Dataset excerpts
--------------------------------------------------
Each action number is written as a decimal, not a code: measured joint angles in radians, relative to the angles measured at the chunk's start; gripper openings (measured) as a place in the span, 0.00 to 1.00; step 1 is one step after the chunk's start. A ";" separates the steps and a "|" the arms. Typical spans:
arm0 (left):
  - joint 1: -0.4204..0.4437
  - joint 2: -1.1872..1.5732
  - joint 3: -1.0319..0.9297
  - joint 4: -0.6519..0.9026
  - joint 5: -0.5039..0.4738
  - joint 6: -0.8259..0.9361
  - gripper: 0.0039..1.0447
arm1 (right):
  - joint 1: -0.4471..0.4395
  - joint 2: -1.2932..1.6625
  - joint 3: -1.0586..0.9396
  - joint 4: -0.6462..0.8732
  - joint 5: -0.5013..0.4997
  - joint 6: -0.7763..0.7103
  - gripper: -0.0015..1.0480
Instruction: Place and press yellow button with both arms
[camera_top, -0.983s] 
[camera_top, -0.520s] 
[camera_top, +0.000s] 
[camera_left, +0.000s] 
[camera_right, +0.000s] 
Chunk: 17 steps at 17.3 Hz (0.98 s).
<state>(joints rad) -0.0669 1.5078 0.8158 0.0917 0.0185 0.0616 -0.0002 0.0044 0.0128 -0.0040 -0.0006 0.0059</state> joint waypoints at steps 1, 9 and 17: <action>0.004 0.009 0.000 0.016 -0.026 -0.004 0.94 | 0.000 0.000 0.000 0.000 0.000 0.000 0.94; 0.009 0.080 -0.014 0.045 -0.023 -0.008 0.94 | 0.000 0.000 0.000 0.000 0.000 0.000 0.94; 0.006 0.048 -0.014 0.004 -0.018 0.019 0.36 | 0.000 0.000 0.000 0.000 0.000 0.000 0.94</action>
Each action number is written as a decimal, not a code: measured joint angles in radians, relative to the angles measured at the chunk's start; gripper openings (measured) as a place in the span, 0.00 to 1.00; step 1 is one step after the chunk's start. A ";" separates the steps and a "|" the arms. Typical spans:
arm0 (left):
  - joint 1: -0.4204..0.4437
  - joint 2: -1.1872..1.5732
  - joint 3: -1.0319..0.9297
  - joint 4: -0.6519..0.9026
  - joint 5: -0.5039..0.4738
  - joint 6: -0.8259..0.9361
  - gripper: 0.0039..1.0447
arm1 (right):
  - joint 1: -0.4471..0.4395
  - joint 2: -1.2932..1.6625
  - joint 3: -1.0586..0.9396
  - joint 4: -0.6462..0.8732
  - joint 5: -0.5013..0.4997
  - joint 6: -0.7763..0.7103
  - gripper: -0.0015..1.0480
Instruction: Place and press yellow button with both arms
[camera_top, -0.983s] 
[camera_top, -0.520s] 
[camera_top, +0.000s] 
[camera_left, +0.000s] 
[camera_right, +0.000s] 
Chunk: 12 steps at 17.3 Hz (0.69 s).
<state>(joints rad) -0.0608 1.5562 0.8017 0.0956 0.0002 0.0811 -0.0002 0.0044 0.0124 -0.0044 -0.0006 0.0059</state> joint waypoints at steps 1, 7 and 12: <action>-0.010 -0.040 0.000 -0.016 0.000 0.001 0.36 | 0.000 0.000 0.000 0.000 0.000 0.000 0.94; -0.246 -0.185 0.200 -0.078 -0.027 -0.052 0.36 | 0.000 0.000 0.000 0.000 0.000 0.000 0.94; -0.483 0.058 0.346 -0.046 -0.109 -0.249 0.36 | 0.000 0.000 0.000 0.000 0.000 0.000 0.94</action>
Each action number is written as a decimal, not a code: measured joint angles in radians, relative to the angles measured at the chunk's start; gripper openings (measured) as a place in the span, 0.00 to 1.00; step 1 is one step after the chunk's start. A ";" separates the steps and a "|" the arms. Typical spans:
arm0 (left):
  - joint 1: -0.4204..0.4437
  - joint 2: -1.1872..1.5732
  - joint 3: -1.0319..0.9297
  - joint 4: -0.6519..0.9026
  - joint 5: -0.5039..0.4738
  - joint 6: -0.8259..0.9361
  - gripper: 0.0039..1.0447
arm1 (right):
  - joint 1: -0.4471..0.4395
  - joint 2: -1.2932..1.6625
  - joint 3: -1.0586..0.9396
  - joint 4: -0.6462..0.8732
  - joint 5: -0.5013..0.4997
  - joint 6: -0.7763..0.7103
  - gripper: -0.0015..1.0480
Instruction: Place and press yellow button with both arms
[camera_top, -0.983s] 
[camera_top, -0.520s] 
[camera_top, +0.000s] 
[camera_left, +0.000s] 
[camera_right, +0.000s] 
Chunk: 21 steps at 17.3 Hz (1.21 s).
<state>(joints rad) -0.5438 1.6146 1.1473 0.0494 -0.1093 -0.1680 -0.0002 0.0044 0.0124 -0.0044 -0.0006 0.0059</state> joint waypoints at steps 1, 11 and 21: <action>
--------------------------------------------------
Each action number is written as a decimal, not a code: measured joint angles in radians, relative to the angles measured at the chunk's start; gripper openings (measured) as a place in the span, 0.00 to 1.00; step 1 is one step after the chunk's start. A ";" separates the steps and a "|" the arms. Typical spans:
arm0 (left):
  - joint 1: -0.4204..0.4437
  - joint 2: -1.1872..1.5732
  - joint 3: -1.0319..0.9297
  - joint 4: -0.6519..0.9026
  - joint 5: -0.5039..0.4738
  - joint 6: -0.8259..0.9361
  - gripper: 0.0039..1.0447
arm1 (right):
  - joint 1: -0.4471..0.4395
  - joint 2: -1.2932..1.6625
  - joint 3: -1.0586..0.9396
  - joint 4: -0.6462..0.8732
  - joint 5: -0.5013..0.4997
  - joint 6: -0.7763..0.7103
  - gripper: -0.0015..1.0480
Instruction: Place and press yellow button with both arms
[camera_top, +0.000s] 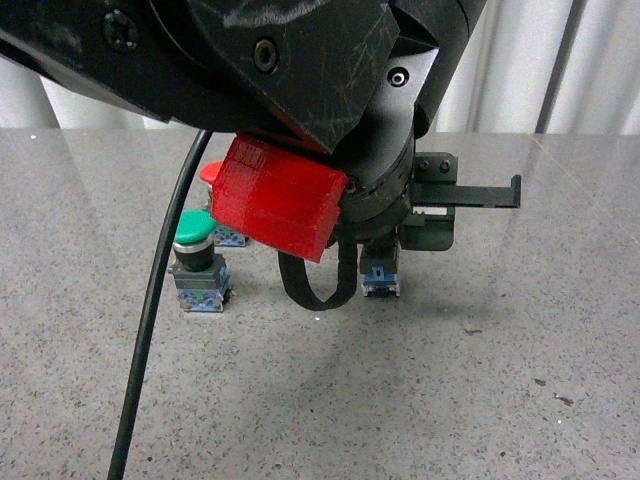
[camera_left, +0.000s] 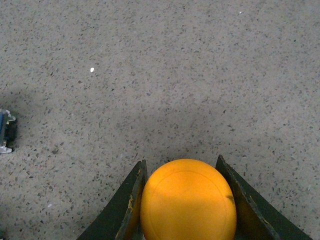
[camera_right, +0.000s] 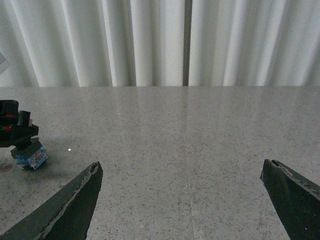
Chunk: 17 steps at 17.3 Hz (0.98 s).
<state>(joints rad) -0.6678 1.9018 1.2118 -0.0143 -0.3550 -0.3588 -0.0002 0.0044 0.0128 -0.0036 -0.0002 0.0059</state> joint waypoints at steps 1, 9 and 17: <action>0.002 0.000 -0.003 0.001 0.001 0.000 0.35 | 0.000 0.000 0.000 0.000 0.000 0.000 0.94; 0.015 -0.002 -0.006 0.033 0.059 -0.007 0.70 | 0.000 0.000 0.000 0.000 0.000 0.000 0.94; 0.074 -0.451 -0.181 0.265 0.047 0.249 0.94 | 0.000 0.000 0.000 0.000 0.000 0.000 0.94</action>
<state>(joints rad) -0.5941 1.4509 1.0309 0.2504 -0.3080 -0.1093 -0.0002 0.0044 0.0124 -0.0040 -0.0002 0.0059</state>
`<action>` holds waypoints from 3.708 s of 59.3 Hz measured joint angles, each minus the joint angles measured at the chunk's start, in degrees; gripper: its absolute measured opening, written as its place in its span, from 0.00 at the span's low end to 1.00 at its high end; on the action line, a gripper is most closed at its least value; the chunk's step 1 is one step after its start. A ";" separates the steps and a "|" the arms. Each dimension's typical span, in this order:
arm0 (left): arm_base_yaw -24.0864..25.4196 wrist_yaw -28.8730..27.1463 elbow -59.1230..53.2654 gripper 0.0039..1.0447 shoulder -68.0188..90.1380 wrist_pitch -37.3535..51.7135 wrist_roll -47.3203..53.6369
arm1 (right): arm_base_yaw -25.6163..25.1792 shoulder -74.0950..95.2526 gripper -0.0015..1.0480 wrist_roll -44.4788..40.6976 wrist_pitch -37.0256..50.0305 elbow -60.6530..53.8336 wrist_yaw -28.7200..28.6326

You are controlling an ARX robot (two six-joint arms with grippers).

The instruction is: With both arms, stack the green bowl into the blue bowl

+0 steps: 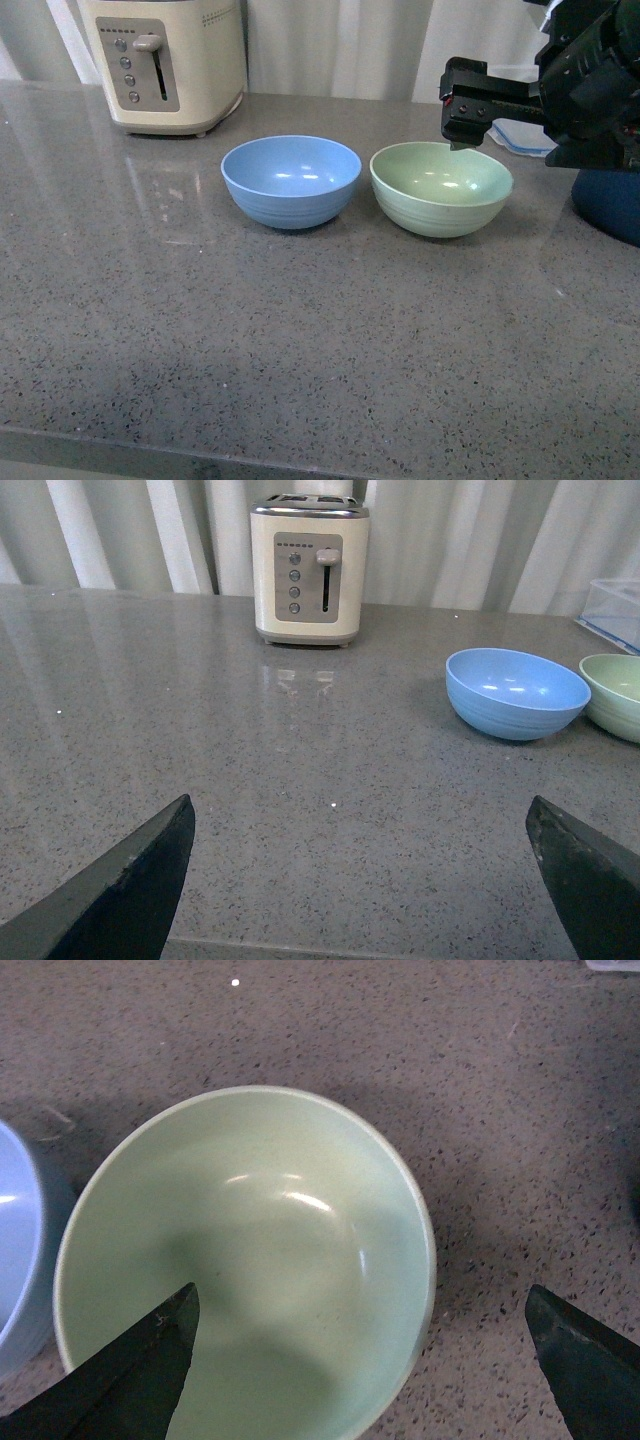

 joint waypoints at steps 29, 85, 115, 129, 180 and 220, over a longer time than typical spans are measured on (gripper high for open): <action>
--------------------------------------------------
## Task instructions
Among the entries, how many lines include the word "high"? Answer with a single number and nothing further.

## Task solution
2